Max Farrell describes Chattanooga’s important role in growth of WorkHound
By Tom Ballard, Chief Alliance Officer, PYA
Max Farrell, Co-Founder and Chief Executive Officer (CEO) of WorkHound, saw the value of a Chattanooga beachhead in 2016 when he was a participant in the inaugural logistics accelerator run by Dynamo Ventures. Now, his four-year old start-up has its sales and customer success team in the Scenic City, while the software development group is in Des Moines, IA where the company was founded.
“Chattanooga is a city built on a thesis focused on transportation, logistics, and supply chain,” Farrell told us during a recent interview. That’s important since WorkHound has focused initially on trucking companies and perhaps their biggest pain point: employee retention.
We were following-up with the Co-Founder and CEO after WorkHound’s June announcement that it had raised a $1.5 million seed round to add to scale-up the company’s presence in transportation, expedite feature developments for its software platform, and explore new markets.
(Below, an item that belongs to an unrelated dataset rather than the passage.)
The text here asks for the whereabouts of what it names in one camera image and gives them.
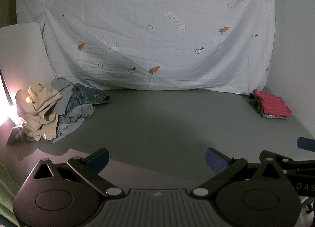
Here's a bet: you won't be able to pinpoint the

Farrell’s story starts in Arkansas where he grew-up before heading to Grinnell College in Iowa to study sociology. After college, he began cutting his teeth with start-ups in the Des Moines area including Dwolla, a fast and efficient platform to transfer funds. During his tenure there, Farrell helped the company grow its user base by 500 percent, increase headcount from 10 to more than 60 employees, and raise more than $20 million from Union Square Ventures and Andreessen Horowitz.
“I learned a ton working there,” he says. One suspects that addressing a pain point in funds transfer provided very useful insights in developing a platform to help an industry known for its very high employee turnover rates.
So, you might ask, “How did you get into the logistics sector?” Farrell says it was a strong interest in corporate innovation that uncovered the pervasive problem of employee turnover in what he describes today as all frontline industries even though the initial focus was trucking companies.
“Our mission at WorkHound is to help people love the work they do,” he says.
To better understand the dimensions of the challenge trucking companies faced, Farrell actually rode with cross-country truckers to see what life on the road was like. Those interactions helped spearhead the direction that the fledgling idea took.
“Workers don’t feel respected,” he concluded, quickly noting the exit interviews that employers use really don’t uncover the source of the frustration. “Those interviews are basically autopsies” occurring after a person has made a decision to leave an employer.
How do you surface the core issues much earlier so that an employer could take actions that could result in a different decision? The solution that WorkHound developed takes no more than 90 seconds of a driver’s time each week and relies on texting rather than email or the internet.
“We prompt the workers via a text message each week,” Farrell says. “We ask open-ended questions. We see the good, the bad and the ugly.”
The feedback, which is not identified with an individual without that person’s permission, is consolidated and presented to the company in an easy-to-use dashboard with the expectation that the employer will take action on the most common problems. For employees who do not desire to remain anonymous, WorkHound has an added feature that allows the employer to respond directly to the feedback.
Regardless of anonymous or non-anonymous approach, the goal is to provide a tool that will reverse the high turnover rates by helping companies be proactive rather than reactive, and it seems to be working. Not quite four years since accepting its first customers, WorkHound now serves more than 20,000 workers across a mix of employers from as small as 100 employees to several thousand.
“We built our product to be industry neutral for any workforce that doesn’t sit at a desk,” Farrell says. “We’ve been getting interest from prospective customers in the retail, healthcare, and manufacturing sectors.”